### PROVIDED DATA ###
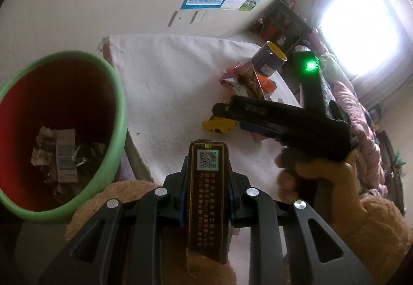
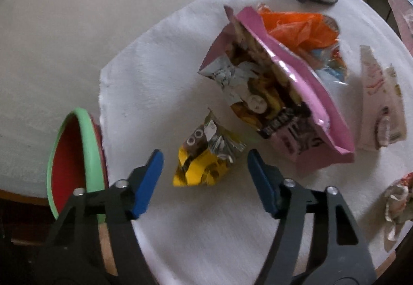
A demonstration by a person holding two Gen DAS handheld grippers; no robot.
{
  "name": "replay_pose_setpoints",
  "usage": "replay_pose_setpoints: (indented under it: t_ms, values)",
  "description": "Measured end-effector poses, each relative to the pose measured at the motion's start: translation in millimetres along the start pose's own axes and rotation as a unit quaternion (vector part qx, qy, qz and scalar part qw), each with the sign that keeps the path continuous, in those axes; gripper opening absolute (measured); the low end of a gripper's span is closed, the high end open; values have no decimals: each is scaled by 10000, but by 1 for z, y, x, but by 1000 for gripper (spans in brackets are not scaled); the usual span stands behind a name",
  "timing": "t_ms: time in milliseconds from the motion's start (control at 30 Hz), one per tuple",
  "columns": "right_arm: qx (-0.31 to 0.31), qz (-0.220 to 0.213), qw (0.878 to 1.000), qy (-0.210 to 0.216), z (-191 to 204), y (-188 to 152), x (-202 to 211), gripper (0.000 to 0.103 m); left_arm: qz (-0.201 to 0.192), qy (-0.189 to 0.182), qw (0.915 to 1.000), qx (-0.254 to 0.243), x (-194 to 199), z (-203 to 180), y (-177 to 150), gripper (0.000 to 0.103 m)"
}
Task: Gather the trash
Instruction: 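Grasp the gold snack wrapper with the right gripper while the left holds the brown box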
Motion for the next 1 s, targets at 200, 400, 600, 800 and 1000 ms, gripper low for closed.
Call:
replay_pose_setpoints:
  t_ms: [200,400,600,800,1000]
  values:
    - [177,19,9997,-161,6,1,-9,32,3,-82,10000,-1,-2,1,0,21]
    - [548,-260,9982,31,7,-11,21,14,25,-48,10000,-12,-3,1,1,21]
    - [755,-376,9962,215,0,-50,48,13,33,29,10000,-27,-4,-2,2,21]
    - [625,-755,9946,353,-7,-92,81,13,15,146,9999,-35,-4,-4,2,21]
    - [635,-861,9931,475,-1,-114,92,13,-116,326,9994,-62,1,-6,0,21]
Point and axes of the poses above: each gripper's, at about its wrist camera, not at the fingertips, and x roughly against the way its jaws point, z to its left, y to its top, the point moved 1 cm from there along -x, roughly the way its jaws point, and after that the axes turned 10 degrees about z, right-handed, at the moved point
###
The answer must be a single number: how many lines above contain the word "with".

2